= EXERCISE BRIEF =
Would you repeat the data below exactly, taking out the images?

= GIVEN DATA =
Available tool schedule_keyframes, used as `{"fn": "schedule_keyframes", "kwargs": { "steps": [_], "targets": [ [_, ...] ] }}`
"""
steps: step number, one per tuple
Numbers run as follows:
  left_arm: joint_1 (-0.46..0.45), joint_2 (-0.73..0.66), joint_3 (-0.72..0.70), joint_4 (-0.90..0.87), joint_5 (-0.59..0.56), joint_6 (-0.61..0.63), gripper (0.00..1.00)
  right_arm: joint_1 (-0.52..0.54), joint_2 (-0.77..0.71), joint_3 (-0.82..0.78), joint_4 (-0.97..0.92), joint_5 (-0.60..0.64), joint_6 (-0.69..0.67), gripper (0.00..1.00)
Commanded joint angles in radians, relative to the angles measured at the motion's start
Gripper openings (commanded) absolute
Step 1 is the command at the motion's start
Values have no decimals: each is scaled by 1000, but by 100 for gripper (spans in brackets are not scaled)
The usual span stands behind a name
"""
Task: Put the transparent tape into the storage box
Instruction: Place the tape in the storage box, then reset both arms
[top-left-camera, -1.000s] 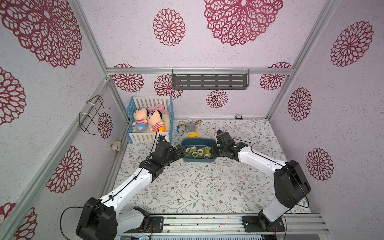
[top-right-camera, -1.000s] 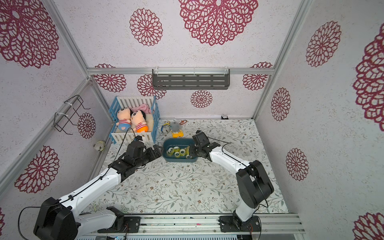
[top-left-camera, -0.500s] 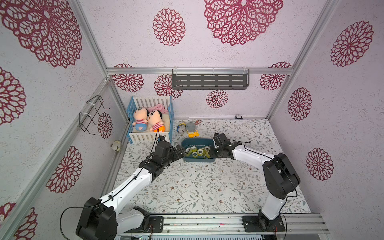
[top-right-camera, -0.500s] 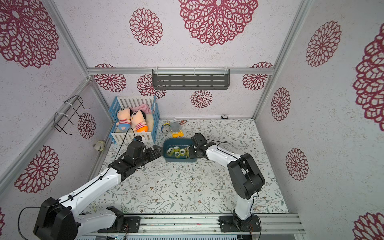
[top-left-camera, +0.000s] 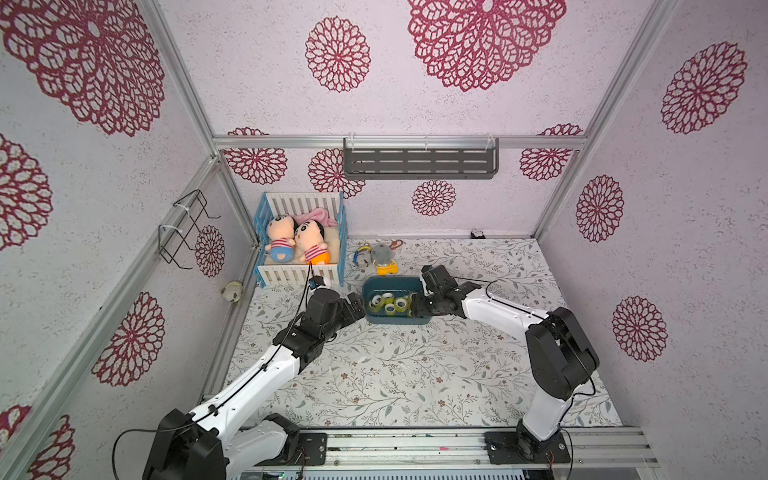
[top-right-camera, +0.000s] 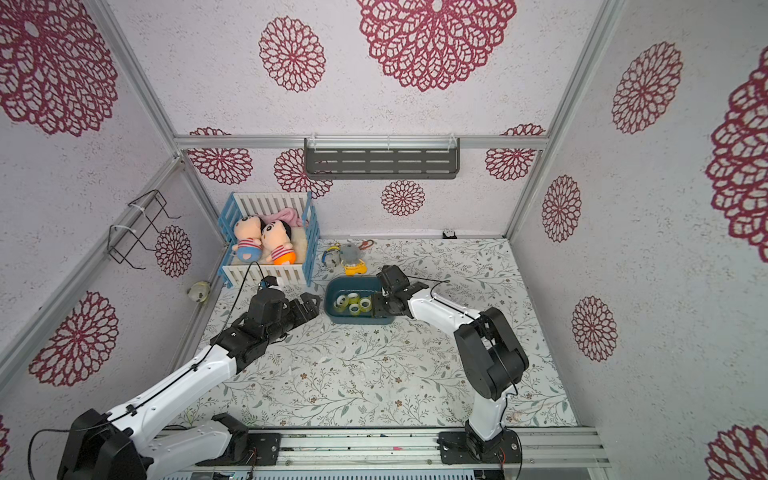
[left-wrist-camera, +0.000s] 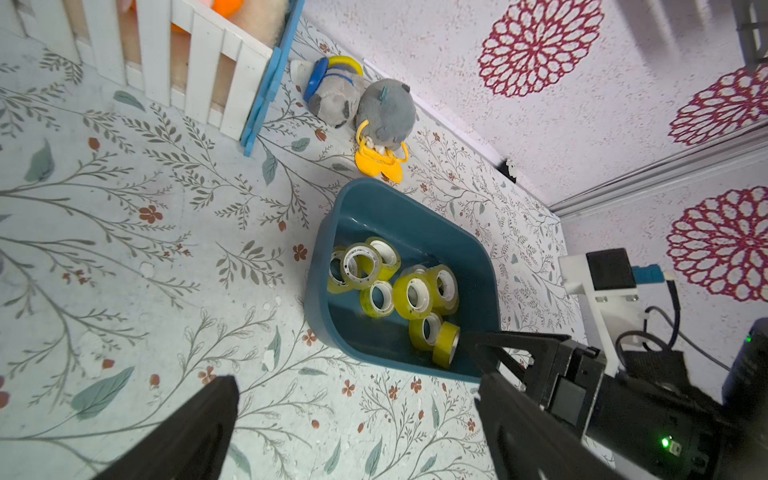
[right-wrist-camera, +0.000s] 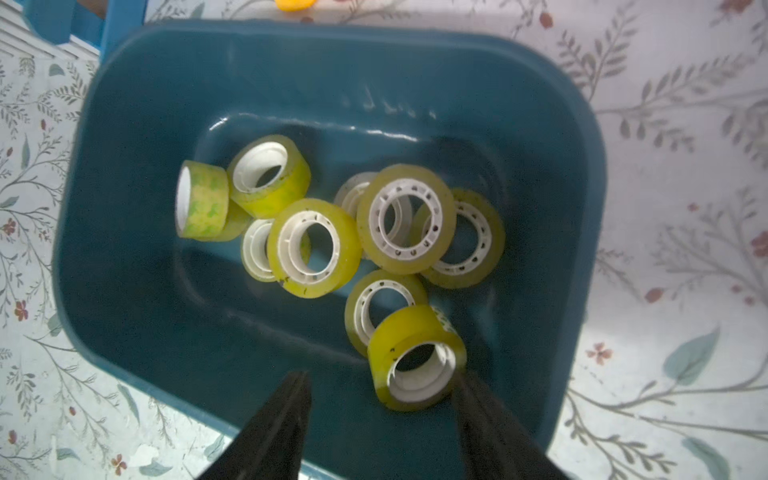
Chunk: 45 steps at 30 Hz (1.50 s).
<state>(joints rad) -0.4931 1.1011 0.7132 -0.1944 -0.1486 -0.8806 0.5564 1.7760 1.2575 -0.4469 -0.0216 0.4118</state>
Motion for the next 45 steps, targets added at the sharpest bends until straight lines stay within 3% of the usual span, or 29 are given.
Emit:
{"fn": "schedule_keyframes", "kwargs": {
  "steps": [1,5,6,11,18,21,23,25,30,35,45],
  "targets": [
    [-15,-61,-39,23,-102,39,97,-1,-106,32,5,37,-29,68],
    [-14,-116,-41,-29,-274,102,97,0,-173,-13,53,64,-57,97],
    [-14,-129,-45,-26,-324,132,97,-1,-189,-26,66,77,-67,99],
    [-13,-190,-71,45,-524,302,97,-1,-249,-58,109,147,-105,99],
    [-5,-152,-128,224,-740,562,97,-8,-390,-191,210,383,-89,99],
    [41,-89,-165,344,-777,698,97,-33,-458,-277,299,389,-147,99],
    [104,-63,-180,375,-802,705,97,-60,-490,-334,352,384,-181,99],
    [183,-73,-210,417,-744,698,97,-91,-508,-371,377,379,-205,99],
    [388,-139,-338,631,-439,725,97,-167,-590,-515,531,345,-315,99],
    [515,-68,-399,758,-269,765,97,-226,-612,-622,647,386,-388,99],
    [579,203,-429,1070,-223,714,97,-293,-651,-889,1087,448,-467,99]
  ]
}}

= SOLUTION TO THIS TASK =
Available tool schedule_keyframes, used as `{"fn": "schedule_keyframes", "kwargs": { "steps": [_], "targets": [ [_, ...] ] }}`
"""
steps: step number, one per tuple
Numbers run as follows:
  left_arm: joint_1 (-0.46..0.45), joint_2 (-0.73..0.66), joint_3 (-0.72..0.70), joint_4 (-0.90..0.87), joint_5 (-0.59..0.56), joint_6 (-0.61..0.63), gripper (0.00..1.00)
  right_arm: joint_1 (-0.52..0.54), joint_2 (-0.77..0.71), joint_3 (-0.82..0.78), joint_4 (-0.97..0.92), joint_5 (-0.60..0.64), joint_6 (-0.69..0.67), gripper (0.00..1.00)
Commanded joint angles in radians, relative to the angles measured at the motion's start
Gripper openings (commanded) absolute
Step 1 is the command at the motion's start
Values have no decimals: each is scaled by 1000, but by 100 for gripper (spans in brackets are not scaled)
The usual span stands behind a name
"""
Task: Put the transparent tape into the storage box
Instruction: Place the tape in the storage box, then reset both arms
[top-left-camera, -1.000s] 
[top-right-camera, -1.000s] 
[top-left-camera, -0.500s] 
[top-right-camera, -0.500s] 
[top-left-camera, +0.000s] 
[top-right-camera, +0.000s] 
[left-wrist-camera, +0.000s] 
[right-wrist-camera, +0.000s] 
Chunk: 45 steps at 30 Hz (1.50 s).
<state>(joints rad) -0.4931 1.1011 0.7132 -0.1944 -0.1486 -0.8806 0.5564 1.7760 1.2575 -0.4469 -0.0216 0.4118</state>
Motion for the next 45 steps, targets added at the sharpest bends until straight lines stay within 3% of the usual span, or 29 are given.
Emit:
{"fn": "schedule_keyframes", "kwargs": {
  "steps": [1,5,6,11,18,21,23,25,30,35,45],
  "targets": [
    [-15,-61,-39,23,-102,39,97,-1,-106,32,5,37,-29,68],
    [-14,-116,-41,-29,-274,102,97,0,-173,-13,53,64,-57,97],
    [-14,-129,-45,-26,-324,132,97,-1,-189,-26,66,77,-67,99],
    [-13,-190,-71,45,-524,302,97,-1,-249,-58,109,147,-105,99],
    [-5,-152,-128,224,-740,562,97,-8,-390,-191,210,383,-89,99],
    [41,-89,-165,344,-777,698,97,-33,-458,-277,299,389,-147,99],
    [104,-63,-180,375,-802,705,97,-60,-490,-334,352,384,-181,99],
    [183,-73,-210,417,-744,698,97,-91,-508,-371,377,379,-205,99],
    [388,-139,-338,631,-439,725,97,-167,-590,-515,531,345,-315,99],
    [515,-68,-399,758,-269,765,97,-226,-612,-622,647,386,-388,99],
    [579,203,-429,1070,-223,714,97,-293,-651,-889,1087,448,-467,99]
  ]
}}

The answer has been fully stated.